I’m sincere: my question is not rhetorical.  America’s infrastructure today might well be lacking.  But to establish this conclusion requires some plausible comparison: compared to what?

One thing that I am quite sure of is the fact that, without looking carefully at hard data — and having a plausible standard to which to compare the actual size and state of America’s infrastructure — it is impossible to determine whether or not America’s infrastructure really is in bad shape.
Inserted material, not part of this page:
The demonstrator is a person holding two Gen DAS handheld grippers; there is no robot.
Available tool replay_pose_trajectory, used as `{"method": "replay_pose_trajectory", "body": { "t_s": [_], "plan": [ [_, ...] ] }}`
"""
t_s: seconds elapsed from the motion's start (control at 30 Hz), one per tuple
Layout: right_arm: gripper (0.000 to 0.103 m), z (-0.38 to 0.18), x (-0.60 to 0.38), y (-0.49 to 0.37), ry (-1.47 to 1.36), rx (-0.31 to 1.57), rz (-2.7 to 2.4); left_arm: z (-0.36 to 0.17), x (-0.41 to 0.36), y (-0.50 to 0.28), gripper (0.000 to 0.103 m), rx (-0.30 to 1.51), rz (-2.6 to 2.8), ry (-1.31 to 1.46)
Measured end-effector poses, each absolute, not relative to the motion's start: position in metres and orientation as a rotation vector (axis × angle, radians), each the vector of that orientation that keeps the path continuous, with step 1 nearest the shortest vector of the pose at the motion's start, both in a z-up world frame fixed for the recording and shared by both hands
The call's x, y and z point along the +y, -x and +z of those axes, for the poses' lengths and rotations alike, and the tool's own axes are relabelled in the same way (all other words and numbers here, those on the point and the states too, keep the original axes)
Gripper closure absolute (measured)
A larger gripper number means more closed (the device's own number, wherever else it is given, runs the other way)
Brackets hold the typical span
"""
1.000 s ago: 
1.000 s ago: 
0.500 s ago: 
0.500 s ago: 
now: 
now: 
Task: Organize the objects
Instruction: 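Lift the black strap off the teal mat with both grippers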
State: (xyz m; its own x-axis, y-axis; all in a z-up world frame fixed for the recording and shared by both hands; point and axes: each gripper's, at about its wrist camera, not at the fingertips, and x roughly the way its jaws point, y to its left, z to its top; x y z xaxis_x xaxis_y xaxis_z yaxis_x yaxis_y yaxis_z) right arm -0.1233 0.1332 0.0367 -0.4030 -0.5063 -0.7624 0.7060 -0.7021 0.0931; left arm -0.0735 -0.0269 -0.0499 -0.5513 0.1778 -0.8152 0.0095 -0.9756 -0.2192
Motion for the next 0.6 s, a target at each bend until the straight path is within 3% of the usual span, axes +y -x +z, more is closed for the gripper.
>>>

Now my priors tell me that an empirical investigation might well show that America’s infrastructure is lacking when compared to an appropriate standard.  After all, the agency chiefly responsible for building and maintaining roads, bridges, sewerage systems, and seaports and airports is government.  We’ve lots of evidence and theory to show that government lacks appropriate incentives to do even its core jobs well.

But I have seen no specific evidence on the condition of America’s infrastructure — evidence with a meaningful benchmark for comparison — to justify the conclusion that America’s infrastructure is in especially bad shape today.

Again, I readily admit that such evidence might exist; but if it does exist, I’m unaware of it.